VTD-XML 2.10 Released

VTD-XML 2.10 is now released under Java, C#, C and C++. It can be downloaded at
https://sourceforge.net/projects/vtd-xml/files/vtd-xml/ximpleware_2.10/. This release includes a number of new features and enhancement.

  • The core API of VTD-XML has been expanded. Users can now perform cut/paste/insert on an empty element.
  • This release also adds the support of deeper location cache support for parsing and indexing. This feature is useful for application performance  tuning for processing various XML documents.
  • The java version also added support for processing zip and gzip files. Direct processing of httpURL based XML is enhanced.
  • Extended Java version now support Iso-8859-10~16 encoding.
  • A full featured C++ port is released.
  • C version of VTD-XML now make use of thread local storage to address the  thread-safety issue for multi-threaded application.

There are also a number of bugs fixed. Special thanks to Jozef Aerts, John Sillers, Chris Tornau and a number of other users for input and suggestions

Thread Safety in C Version of VTD-XML

Before 2.10, the C version of vtd-xml makes extensive use of global variables for XPath query compilation. The thread safety problem arises when multple instances of an application  perform  XPath compilation at the same time. To resolve this issue, VTD-XML 2.10 replaces all global variables for XPath compilation with thread local vriables: instead of simply declaring a variable, prepend _thread to the declaration. The thread local variable is just like global variable, except it is specific/visible within a thread. The macro for “_thread” is defined in “customTypes.h.”
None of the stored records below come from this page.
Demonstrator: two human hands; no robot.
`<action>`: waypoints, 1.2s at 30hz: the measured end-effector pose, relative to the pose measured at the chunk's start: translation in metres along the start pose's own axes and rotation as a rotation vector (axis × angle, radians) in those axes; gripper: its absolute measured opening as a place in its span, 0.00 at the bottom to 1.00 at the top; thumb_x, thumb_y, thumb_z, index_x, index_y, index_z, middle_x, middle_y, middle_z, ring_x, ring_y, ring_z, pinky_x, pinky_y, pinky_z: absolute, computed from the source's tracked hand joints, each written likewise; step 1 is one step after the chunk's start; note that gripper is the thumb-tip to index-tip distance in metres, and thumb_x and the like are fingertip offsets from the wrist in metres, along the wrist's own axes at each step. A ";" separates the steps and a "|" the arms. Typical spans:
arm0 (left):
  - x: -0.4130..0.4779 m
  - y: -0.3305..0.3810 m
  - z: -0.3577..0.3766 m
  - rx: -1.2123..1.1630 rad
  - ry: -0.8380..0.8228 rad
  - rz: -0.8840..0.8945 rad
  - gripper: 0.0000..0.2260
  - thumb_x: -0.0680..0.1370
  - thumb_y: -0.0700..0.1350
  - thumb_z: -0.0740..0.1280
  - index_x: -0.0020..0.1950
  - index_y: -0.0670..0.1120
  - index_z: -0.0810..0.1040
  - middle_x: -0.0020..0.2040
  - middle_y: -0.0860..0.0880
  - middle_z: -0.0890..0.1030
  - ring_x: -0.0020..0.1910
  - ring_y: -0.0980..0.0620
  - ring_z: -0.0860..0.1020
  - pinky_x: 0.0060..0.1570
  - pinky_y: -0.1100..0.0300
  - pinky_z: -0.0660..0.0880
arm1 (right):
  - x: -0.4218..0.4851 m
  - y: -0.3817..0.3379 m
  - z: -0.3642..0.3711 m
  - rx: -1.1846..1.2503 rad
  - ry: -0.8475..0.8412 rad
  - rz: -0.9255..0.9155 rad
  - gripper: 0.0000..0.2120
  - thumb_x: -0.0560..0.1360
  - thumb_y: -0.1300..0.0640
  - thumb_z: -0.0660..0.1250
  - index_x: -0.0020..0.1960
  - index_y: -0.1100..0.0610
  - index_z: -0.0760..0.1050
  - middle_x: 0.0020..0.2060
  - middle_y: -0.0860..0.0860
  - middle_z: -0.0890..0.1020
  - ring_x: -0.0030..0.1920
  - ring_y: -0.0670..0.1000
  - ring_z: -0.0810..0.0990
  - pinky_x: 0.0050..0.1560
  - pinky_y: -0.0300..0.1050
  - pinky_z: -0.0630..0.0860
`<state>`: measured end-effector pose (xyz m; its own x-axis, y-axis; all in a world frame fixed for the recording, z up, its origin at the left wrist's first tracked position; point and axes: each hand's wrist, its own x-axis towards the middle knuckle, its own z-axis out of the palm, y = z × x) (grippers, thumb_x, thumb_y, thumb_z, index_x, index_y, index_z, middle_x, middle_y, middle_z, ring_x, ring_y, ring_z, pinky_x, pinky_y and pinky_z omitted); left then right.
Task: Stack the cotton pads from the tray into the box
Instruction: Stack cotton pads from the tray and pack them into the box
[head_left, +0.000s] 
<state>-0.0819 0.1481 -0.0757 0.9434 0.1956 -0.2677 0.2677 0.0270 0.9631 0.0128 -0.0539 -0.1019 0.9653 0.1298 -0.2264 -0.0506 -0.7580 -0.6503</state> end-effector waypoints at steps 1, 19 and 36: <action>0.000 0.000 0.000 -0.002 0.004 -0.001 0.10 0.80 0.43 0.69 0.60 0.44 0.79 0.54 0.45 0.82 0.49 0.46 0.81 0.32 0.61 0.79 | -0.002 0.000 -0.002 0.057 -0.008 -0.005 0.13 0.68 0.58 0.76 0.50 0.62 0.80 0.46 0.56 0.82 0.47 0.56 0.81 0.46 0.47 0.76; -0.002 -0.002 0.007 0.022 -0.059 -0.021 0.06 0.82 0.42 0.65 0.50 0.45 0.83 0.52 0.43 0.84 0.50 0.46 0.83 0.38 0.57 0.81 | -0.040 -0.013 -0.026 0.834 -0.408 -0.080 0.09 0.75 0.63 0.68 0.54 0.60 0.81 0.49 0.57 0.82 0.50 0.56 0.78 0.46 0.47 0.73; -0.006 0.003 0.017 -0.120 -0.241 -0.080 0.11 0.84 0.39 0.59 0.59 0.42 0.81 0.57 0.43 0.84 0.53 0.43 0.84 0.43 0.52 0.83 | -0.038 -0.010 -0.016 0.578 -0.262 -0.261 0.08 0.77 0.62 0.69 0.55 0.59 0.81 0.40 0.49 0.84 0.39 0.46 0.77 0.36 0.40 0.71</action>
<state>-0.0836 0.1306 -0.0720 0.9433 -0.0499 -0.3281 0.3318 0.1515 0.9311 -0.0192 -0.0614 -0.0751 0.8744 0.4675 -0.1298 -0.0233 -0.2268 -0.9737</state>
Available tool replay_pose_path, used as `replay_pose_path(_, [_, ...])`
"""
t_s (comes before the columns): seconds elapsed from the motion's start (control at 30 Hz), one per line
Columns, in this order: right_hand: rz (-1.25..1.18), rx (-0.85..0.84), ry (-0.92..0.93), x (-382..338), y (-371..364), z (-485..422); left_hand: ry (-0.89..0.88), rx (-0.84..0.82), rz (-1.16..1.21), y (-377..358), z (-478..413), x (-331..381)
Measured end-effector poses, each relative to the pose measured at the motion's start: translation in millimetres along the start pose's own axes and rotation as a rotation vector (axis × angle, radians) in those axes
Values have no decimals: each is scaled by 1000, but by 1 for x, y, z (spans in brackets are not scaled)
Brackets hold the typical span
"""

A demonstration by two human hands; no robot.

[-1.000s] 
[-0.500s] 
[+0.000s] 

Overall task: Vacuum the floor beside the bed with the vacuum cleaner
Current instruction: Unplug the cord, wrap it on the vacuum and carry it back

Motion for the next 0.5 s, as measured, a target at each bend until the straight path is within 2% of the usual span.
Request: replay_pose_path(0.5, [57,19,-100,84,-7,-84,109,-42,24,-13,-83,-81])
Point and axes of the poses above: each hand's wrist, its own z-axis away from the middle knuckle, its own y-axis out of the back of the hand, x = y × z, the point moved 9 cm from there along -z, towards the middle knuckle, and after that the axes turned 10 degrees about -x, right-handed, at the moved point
How does the use of thread local variable impact the overall design of your application? Fortunately, very little change is required. The most significant one is the global thread context declaration: The old one looks something like this:

struct exception_context the_exception_context[1];
int main(){
          exception e;
          Try {  // put the code throwing exceptions here
          } Catch (e) {  // handle exception in here
          }
}

From 2.10 and onward the app will look like below

_thread struct exception_context the_exception_context[1];
int main(){
          exception e;
          Try {  // put the code throwing exceptions here
          } Catch (e) {  // handle exception in here
          }
}

Location Cache Depth Tuning

Before version 2.10, the location cache depth is set to 3. In this version, you can choose either 3 or 5, by simply calling VTDGen’s setLcDepth() (see the example below). The benefit is that at the cost of negligible parsing and memory overhead, the random access performance of VTDNav improves, especially for depth XML documents.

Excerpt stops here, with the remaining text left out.